I’d argue that your average law-abiding citizen who is not in the legal profession is neither familiar with how judges execute contempt orders nor how one should pay fines related to them. Usually, I wonder how folks can be so easily fooled by foreign dignitary or send-in-$250-to-claim-your-prize scams. But in this case, the scam message is said to be particularly convincing. Just about everyone can relate to the concept of having misplaced or forgotten about one of those recurrent, pesky, small jury duty postcards that are not followed up with a reminder.
How do you make a report on a robocall? We have a cheap landline for our alarm system (yeah, it’s the cheapest way I can currently have monitoring). Cannot stand getting these calls.
I’m not sure. I think it depends on whom they are impersonating. If I get another from “the IRS” I’ll report it, with the call back number, to the IRS. I suspect that impersonating a federal officer is some kind of a crime. For the grand jury example I’d follow DM’s advice above, and report it locally.
Once I received an email death threat; that one I reported to the FBI. While I never heard back from them, I’m still here, so I guess he changed his mind or lost interest.
Who in God’s name would want to kill Parker Cross?!
+1
Thank you, both. That was sort of how I felt.
If I received a phone call from DeKalb County in attempt to shake me down for some “unpaid fee” I’d be apt to believe it. Sounds like the most DeKalb County thing ever.
I live in N. Fulton and got this call yesterday. Scared me to death and he said I could either give them a credit card and nothing will be charged to it but they just need to be sure it will hold the $500 fine or I could get a Kroger blue card.
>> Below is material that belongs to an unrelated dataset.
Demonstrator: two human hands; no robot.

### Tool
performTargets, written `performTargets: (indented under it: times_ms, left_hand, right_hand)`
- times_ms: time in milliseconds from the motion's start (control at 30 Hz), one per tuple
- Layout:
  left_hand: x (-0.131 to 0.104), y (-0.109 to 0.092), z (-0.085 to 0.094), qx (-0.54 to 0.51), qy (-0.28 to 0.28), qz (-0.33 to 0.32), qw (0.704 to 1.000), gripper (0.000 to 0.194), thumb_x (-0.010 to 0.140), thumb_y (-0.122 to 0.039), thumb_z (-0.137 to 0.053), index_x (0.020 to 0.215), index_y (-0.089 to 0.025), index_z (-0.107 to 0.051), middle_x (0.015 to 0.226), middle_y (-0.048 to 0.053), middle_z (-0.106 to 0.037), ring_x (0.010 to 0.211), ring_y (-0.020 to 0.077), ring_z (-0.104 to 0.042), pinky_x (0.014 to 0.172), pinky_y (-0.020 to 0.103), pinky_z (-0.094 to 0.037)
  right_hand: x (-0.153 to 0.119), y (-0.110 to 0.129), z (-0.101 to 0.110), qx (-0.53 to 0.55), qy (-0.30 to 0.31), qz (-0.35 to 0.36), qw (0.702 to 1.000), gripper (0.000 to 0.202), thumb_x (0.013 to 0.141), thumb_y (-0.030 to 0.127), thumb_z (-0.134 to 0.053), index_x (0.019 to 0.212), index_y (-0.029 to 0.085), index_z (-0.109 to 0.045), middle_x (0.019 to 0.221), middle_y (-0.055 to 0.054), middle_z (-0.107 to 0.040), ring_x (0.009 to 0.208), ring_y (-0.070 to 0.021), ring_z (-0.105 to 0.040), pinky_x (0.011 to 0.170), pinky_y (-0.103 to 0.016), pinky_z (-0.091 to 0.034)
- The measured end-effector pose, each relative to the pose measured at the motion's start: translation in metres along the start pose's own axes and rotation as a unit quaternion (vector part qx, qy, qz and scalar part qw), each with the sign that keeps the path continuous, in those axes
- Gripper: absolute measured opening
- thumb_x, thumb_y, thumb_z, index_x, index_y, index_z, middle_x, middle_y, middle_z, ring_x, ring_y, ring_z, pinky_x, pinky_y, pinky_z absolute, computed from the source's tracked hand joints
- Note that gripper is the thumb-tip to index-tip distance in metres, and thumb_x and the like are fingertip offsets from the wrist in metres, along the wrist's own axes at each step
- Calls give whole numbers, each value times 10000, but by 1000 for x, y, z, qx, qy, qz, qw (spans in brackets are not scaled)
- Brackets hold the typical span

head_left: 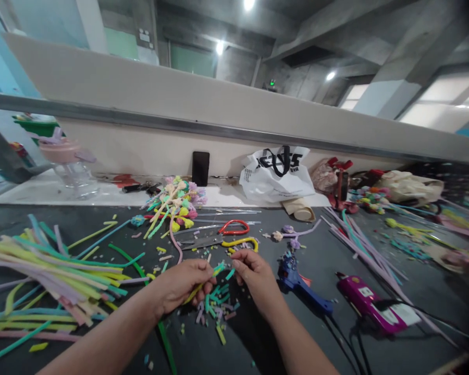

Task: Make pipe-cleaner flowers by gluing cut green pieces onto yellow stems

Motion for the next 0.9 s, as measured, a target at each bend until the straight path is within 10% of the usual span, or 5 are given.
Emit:
performTargets:
  times_ms: [900]
  left_hand:
    - [1,5,-13,-95,-20,6,995,245,735,-379,-562,720,-141,-507,545,-30,-523,410,47,-428,421,173,-271]
  right_hand:
    - [-7,5,-10,9,-62,41,997,54,724,242,-560,762,207,-545,626,39,-520,493,-107,-517,514,-233,-426]
Point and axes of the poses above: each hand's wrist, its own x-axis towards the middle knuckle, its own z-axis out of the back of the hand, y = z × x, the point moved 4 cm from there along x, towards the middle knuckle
He also said my license is now suspended. But while I was on the phone with “Sgt. Jackson” my neighbor came by and she knew immediately it was a scam. She got on the phone and said she was legal counsel for me and how can she help him. He said he called to talk to me, not my lawyer. She didn’t stop asking questions and he eventually hung up.
If they ask for a Kroger blue card, it is a scam. The IRS doesn’t accept gift cards.
Oops. Still talking jury duty. Regardless, the courts don’t accept them either.
Speaking of scams, I received a call earlier this week from someone pretending to be my credit card company. When the call started out with “Hello, this is YOUR credit card company”, I knew it was bogus when they didn’t specify which one. It went on “We aren’t calling about a fraud alert or a bill. You are eligible for an interest rate deduction. If you are interested, press “7”. That is all I heard before I hung up. But, if I had pressed 7, I am confident an eager “customer service rep” would have been ready to take my credit card number, SSN, DOB, etc.
“NCI” keeps leaving messages on our answering machine. The message is to call back but the rest is so vague and boring that I always delete it before I figure out what it’s about. Anyone else get those?